An hour later the mighty form of the iceberg loomed before them, a jagged wall of white cut by bands of translucent blue and green. Jack zipped up his orange survival suit and adjusted his life jacket, glancing back at the sleek lines of Seaquest II receding in their wake. Beside him Maria tightened her grip on the safety line, and Macleod cast her a reassuring glance from the opposite pontoon.

“It’s a wee bit of a roller-coaster ride, but Henrik here’s an expert. He’s been playing in these waters all his life.”

The Danish crewman grinned and stood up in front of the Evinrude 120 outboard, holding the line of the painter taut in one hand and the throttle in the other. He began to drive the Zodiac like a chariot through the slew of brash that covered the sea, effortlessly swinging the big engine from side to side to avoid the growlers that lurked treacherously just below the surface. After five minutes of weaving through the ice debris they reached a pair of red buoys, the entrance to a floating boom that kept a large area in front of the berg free of ice. As they slowly drove the last few hundred metres, they watched a pair of men ascend the huge face in front of them using crampons and ice axes, their forms diminutive against the vast bulk of the berg. Already they could feel the cold radiating off the ice, a chill aura that sent a shiver through Maria. She had insisted on joining them on the trip to the berg, but now she felt unnerved, as if she had strayed too far into a world beyond her experience.

“It’s like a living thing,” she said. “Almost like it’s breathing.”

“The cold exhalation actually shows it’s melting, and fast,” Macleod said. “Soon even the calved face in front of us is going to be too dangerous to work.”

They drew up alongside a floating dock about twenty metres off the berg, the bobbing form of an Aquapod submersible visible on one side and two Zodiacs on the other. A twisted mass of cable was being lowered through the dock into the sea, and a group of men stood by wearing black IMU E-suits, all-environment dry suits that would prolong their survival even in these frigid waters should something go wrong. After a few moments the cable halted and a familiar form disengaged himself from the group with a wave.

“Good work, guys. I’ve done all I can here.”

With an agility belying his stout frame, Costas crossed the platform and on to the Zodiac, landing with a crash on the floorboards in front of Jack. He had preceded them to the berg by half an hour, and had clearly been on overdrive. He staggered up and stripped his E-suit down to the waist, sat down and cooled off for a moment, then slipped on the orange windbreaker and life jacket passed to him by the crewman.

“I’m good to go.”

The crewman pushed the Zodiac off and swung it back towards the line of the boom, driving slowly out to sea and then veering right once they had passed the buoys at the entrance. Five minutes later, the boom now out of sight and the northern edge of the berg behind them, Macleod motioned the crewman to drive a short way into the fjord and then ease back on the throttle and cut the engine. With the roar of the outboard gone everything suddenly seemed preternaturally still, an illusion of serenity, as if by crossing over the underwater threshold they had entered a fantasy world of ice, had become one with the towering crystal palaces that surrounded them.

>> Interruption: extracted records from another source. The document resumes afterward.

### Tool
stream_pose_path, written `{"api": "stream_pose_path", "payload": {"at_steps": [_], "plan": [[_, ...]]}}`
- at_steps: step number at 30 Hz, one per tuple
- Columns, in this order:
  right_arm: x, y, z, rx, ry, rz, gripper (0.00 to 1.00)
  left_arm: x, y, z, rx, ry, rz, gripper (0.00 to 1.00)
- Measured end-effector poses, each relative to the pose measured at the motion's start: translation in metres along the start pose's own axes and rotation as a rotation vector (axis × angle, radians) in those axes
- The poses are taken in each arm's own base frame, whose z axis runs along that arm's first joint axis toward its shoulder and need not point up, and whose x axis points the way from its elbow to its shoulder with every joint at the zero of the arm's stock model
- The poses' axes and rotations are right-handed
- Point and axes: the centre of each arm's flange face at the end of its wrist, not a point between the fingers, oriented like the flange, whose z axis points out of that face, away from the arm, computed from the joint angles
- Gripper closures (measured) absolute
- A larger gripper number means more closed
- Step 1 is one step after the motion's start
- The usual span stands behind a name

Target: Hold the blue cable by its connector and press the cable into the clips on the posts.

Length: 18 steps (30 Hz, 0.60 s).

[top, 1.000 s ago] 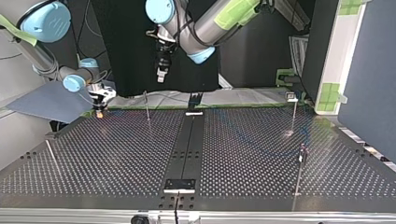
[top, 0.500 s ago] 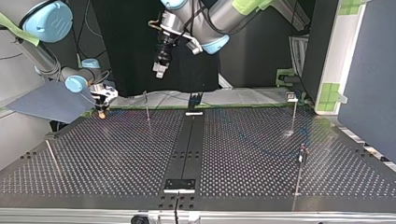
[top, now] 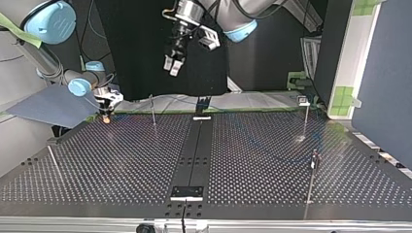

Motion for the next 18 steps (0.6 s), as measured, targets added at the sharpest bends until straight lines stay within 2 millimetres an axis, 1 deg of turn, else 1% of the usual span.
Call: {"api": "stream_pose_path", "payload": {"at_steps": [11,18], "plan": [[0.001,-0.013,-0.001,-0.015,-0.013,-0.049,1.0,-0.027,0.0,-0.03,0.05,-0.079,-0.048,0.0],[0.005,-0.021,-0.007,-0.027,-0.017,-0.06,1.0,-0.043,0.003,-0.053,0.064,-0.138,-0.069,0.0]]}}
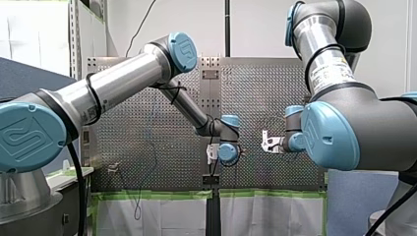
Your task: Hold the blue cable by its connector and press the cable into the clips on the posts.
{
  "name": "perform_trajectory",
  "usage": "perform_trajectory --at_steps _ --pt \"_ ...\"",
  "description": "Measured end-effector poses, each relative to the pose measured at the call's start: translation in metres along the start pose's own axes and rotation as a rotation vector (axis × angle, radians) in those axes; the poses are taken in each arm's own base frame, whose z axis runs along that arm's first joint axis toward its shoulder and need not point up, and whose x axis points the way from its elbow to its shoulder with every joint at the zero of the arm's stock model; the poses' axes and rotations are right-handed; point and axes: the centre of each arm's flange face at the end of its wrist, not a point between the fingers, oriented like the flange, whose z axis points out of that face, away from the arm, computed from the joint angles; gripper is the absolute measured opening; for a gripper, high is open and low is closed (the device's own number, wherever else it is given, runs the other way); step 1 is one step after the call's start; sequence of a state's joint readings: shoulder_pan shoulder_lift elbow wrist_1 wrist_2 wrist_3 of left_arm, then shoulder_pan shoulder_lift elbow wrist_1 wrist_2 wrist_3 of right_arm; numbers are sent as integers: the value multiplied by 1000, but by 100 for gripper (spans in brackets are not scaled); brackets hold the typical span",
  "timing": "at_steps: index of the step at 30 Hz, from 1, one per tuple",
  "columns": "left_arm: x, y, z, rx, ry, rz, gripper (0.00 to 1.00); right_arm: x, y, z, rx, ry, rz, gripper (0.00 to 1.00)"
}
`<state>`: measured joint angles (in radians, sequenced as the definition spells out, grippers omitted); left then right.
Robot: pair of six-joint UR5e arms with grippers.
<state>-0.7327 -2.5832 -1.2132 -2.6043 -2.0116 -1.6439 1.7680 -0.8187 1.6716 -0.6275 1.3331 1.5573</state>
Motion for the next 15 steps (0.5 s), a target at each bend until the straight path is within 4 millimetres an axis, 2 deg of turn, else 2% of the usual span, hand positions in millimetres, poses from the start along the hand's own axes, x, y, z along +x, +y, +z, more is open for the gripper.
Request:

“Don’t be deluded,” Macleod said. “There are titanic forces at work here.”

As if on cue the silence was rent by a tremendous bang, followed by a percussive shockwave through the air and an immense rushing sound as a wall of ice slid off the glacier far away on the edge of the ice cap. The noise seemed to resonate off all the bergs trapped in the fjord, an eerie chorus of competing echoes that seemed to pummel the Zodiac from every direction and then trailed off like a long sigh. In the unearthly silence that followed, the bergs around them seemed even more awesome, their own stature more puny and impotent.

“The sea’s often this placid in the summer,” the crewman said. “But it’s also the most active time for the glacier. And the warmer it gets down here, the more likely you are to get a clash with the cold air coming off the ice cap. It can happen very quickly.”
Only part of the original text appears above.